[Problem requirements]
The response should be the data again, identical in every line.

BEGIN Data supplied

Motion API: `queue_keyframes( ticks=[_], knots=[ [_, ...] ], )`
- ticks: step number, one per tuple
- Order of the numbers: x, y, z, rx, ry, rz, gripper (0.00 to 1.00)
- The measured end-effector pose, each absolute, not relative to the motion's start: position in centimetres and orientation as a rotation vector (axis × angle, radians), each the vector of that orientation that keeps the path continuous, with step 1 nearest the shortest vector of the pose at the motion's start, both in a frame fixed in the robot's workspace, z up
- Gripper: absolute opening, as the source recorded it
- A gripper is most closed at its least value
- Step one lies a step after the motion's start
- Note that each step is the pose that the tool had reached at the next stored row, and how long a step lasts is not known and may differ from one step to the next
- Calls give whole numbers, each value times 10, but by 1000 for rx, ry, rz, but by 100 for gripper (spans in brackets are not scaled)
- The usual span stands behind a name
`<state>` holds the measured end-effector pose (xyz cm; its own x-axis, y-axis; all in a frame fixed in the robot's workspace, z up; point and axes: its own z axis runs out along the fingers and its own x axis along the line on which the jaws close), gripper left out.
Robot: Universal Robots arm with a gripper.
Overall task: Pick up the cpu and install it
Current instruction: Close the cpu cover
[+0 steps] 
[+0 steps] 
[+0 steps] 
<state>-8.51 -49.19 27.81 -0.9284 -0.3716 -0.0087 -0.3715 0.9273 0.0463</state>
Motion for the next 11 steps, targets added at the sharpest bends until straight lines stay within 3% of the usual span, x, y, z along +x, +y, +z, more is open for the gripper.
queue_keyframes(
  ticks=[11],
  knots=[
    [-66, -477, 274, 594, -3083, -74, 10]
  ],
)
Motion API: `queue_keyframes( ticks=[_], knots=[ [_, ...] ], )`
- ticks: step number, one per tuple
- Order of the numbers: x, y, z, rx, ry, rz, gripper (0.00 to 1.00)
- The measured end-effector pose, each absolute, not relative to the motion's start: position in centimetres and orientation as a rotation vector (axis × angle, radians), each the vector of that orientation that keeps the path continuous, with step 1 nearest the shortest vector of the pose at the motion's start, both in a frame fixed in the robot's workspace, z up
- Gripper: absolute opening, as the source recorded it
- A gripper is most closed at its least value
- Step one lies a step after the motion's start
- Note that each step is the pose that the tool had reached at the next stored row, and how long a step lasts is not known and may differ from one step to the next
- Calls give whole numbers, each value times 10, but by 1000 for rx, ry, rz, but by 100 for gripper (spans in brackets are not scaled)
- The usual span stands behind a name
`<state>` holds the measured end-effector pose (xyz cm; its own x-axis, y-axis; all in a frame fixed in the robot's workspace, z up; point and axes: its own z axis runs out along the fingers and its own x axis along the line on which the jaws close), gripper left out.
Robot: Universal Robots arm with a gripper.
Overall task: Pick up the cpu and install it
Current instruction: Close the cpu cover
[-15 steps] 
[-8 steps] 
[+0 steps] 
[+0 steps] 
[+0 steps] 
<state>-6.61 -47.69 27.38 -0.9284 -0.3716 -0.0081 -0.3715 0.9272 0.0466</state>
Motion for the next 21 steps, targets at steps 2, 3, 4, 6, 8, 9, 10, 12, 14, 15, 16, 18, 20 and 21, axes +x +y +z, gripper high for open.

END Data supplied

[Response to the exercise]
Motion API: `queue_keyframes( ticks=[_], knots=[ [_, ...] ], )`
- ticks: step number, one per tuple
- Order of the numbers: x, y, z, rx, ry, rz, gripper (0.00 to 1.00)
- The measured end-effector pose, each absolute, not relative to the motion's start: position in centimetres and orientation as a rotation vector (axis × angle, radians), each the vector of that orientation that keeps the path continuous, with step 1 nearest the shortest vector of the pose at the motion's start, both in a frame fixed in the robot's workspace, z up
- Gripper: absolute opening, as the source recorded it
- A gripper is most closed at its least value
- Step one lies a step after the motion's start
- Note that each step is the pose that the tool had reached at the next stored row, and how long a step lasts is not known and may differ from one step to the next
- Calls give whole numbers, each value times 10, but by 1000 for rx, ry, rz, but by 100 for gripper (spans in brackets are not scaled)
- The usual span stands behind a name
`<state>` holds the measured end-effector pose (xyz cm; its own x-axis, y-axis; all in a frame fixed in the robot's workspace, z up; point and axes: its own z axis runs out along the fingers and its own x axis along the line on which the jaws close), gripper left out.
Robot: Universal Robots arm with a gripper.
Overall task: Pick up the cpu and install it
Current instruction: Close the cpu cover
[+0 steps] 
[+0 steps] 
[+0 steps] 
<state>-8.51 -49.19 27.81 -0.9284 -0.3716 -0.0087 -0.3715 0.9273 0.0463</state>
Motion for the next 11 steps, targets added at the sharpest bends until straight lines stay within 3% of the usual span, x, y, z along +x, +y, +z, more is open for the gripper.
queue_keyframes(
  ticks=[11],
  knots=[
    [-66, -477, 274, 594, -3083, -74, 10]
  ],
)
Motion API: `queue_keyframes( ticks=[_], knots=[ [_, ...] ], )`
- ticks: step number, one per tuple
- Order of the numbers: x, y, z, rx, ry, rz, gripper (0.00 to 1.00)
- The measured end-effector pose, each absolute, not relative to the motion's start: position in centimetres and orientation as a rotation vector (axis × angle, radians), each the vector of that orientation that keeps the path continuous, with step 1 nearest the shortest vector of the pose at the motion's start, both in a frame fixed in the robot's workspace, z up
- Gripper: absolute opening, as the source recorded it
- A gripper is most closed at its least value
- Step one lies a step after the motion's start
- Note that each step is the pose that the tool had reached at the next stored row, and how long a step lasts is not known and may differ from one step to the next
- Calls give whole numbers, each value times 10, but by 1000 for rx, ry, rz, but by 100 for gripper (spans in brackets are not scaled)
- The usual span stands behind a name
`<state>` holds the measured end-effector pose (xyz cm; its own x-axis, y-axis; all in a frame fixed in the robot's workspace, z up; point and axes: its own z axis runs out along the fingers and its own x axis along the line on which the jaws close), gripper left out.
Robot: Universal Robots arm with a gripper.
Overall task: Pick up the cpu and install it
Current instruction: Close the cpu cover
[-15 steps] 
[-8 steps] 
[+0 steps] 
[+0 steps] 
[+0 steps] 
<state>-6.61 -47.69 27.38 -0.9284 -0.3716 -0.0081 -0.3715 0.9272 0.0466</state>
Motion for the next 21 steps, targets at steps 2, 3, 4, 6, 8, 9, 10, 12, 14, 15, 16, 18, 20 and 21, axes +x +y +z, gripper high for open.

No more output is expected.